To do: Pull every line from the records that has the word "body" in it.

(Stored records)
○ ○ ○ ○
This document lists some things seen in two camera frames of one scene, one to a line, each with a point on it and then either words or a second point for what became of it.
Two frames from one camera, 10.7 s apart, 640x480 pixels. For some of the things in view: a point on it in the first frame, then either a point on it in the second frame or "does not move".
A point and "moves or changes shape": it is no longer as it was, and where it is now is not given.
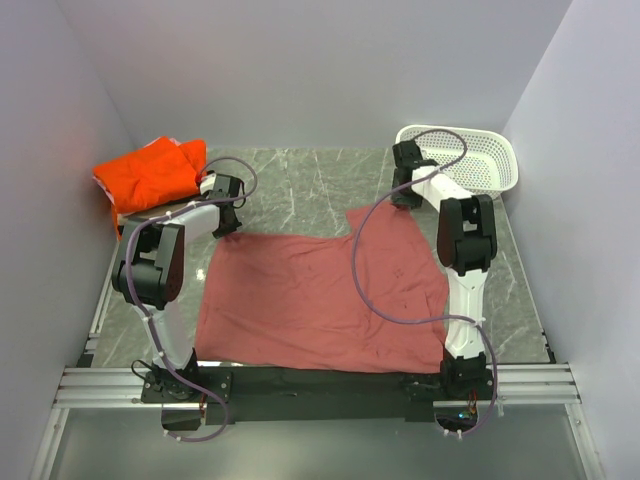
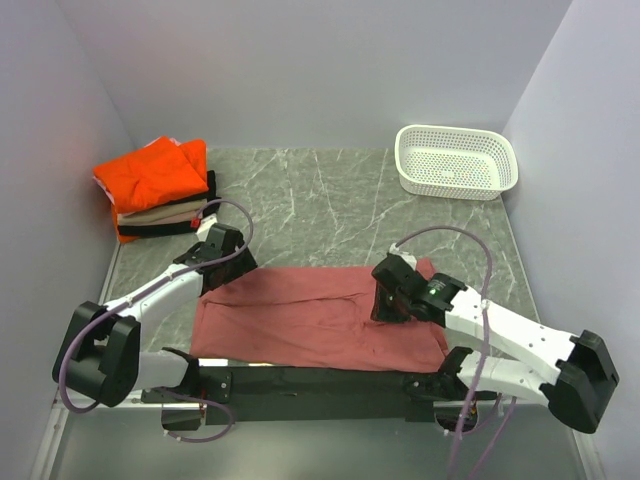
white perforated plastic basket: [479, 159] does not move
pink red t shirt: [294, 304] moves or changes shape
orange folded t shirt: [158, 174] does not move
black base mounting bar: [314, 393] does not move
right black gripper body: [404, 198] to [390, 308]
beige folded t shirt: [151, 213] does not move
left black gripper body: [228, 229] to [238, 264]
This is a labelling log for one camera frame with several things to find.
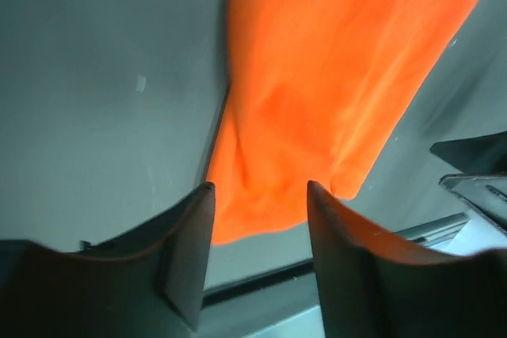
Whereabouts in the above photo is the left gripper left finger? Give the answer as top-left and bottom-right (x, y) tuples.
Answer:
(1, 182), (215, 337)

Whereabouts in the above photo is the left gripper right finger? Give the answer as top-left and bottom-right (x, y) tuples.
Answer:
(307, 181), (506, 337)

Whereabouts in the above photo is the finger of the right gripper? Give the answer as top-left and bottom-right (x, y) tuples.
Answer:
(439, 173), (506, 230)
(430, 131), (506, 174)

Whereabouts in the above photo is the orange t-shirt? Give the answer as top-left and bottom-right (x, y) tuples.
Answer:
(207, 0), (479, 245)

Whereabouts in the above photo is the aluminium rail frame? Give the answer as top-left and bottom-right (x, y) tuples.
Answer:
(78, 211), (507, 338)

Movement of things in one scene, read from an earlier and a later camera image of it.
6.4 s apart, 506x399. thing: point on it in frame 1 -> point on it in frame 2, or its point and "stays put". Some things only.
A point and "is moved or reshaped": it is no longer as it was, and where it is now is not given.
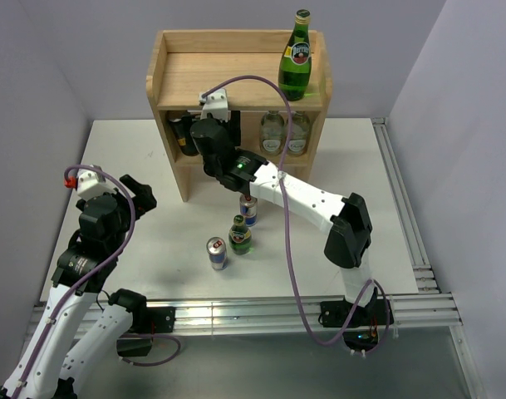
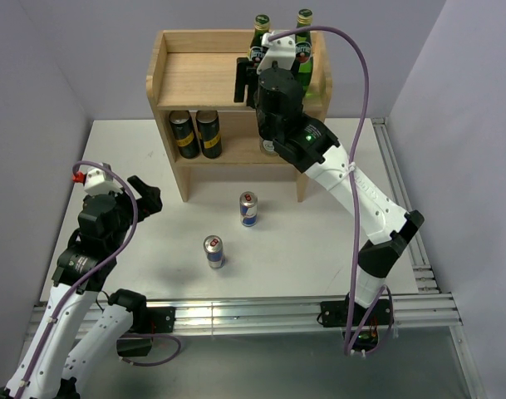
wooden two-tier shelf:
○ ○ ○ ○
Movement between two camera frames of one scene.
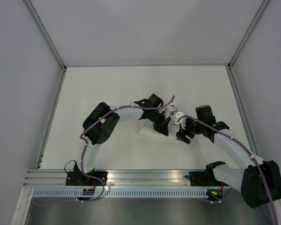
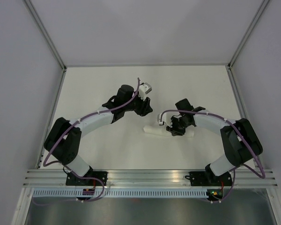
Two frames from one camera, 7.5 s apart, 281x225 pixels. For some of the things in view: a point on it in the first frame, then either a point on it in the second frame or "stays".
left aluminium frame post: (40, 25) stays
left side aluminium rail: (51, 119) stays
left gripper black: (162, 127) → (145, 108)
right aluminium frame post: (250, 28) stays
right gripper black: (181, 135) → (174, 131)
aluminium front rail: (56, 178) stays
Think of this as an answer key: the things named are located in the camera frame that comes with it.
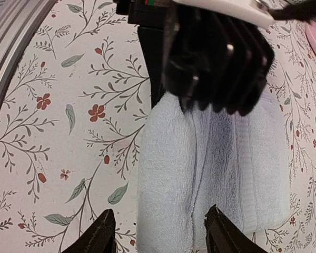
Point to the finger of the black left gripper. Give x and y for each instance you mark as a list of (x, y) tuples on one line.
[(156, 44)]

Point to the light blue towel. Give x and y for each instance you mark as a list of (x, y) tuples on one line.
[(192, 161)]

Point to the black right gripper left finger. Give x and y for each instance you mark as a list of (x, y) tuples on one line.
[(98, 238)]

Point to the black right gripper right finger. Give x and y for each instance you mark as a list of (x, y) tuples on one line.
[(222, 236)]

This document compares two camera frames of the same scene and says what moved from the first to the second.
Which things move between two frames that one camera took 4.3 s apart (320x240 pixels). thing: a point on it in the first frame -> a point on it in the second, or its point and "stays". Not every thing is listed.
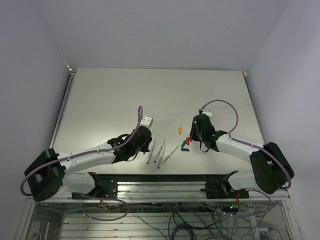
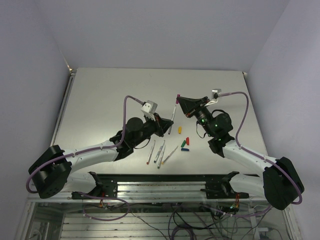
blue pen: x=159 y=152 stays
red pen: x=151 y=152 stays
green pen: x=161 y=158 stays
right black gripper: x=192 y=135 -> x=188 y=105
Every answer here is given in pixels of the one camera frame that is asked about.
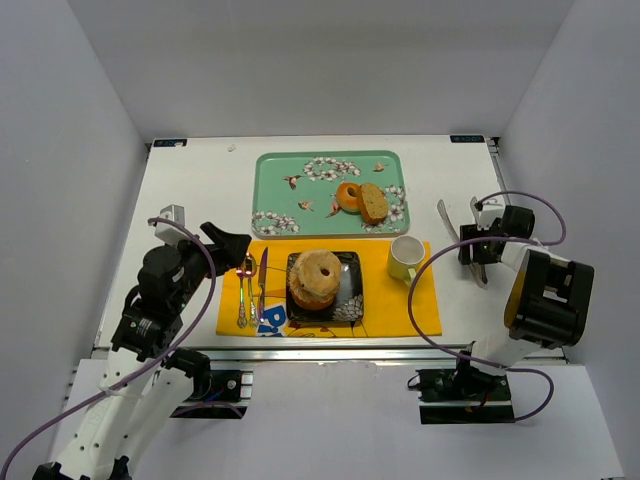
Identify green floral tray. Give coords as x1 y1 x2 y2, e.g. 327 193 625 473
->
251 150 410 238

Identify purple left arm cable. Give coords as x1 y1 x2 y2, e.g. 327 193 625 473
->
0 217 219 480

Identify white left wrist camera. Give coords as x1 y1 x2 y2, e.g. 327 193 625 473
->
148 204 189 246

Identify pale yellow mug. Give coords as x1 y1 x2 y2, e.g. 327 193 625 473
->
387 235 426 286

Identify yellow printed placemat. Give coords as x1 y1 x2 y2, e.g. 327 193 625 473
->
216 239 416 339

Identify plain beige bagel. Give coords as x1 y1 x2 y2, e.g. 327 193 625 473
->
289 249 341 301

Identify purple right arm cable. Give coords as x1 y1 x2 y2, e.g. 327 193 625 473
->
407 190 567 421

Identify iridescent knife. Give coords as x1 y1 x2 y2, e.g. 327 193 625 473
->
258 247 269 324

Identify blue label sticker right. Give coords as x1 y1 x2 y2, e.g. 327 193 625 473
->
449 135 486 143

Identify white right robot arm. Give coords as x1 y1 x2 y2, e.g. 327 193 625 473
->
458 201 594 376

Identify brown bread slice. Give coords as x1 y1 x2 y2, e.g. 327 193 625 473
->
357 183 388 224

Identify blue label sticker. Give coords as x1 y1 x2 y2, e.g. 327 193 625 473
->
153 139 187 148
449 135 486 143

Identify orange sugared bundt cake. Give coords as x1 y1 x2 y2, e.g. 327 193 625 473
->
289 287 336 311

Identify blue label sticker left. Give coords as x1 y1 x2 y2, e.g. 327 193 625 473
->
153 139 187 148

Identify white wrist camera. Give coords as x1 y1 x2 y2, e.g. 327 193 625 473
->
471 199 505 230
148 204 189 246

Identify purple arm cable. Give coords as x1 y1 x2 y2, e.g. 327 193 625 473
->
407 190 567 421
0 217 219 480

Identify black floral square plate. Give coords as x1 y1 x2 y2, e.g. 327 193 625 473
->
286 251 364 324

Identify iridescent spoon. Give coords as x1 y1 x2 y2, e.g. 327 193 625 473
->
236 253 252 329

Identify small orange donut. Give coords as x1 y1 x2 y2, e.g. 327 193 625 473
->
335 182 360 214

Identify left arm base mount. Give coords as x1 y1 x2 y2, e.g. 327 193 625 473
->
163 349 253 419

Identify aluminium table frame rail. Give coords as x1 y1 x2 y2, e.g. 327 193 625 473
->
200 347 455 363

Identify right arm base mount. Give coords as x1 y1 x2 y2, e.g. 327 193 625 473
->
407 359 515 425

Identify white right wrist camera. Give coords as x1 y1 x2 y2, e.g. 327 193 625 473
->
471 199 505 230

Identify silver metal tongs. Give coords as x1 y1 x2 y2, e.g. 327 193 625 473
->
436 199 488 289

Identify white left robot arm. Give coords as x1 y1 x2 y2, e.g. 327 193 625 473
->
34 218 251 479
○ ○ ○ ○
Your solution:
right black gripper body: [404, 198] to [390, 308]
left black gripper body: [228, 229] to [238, 264]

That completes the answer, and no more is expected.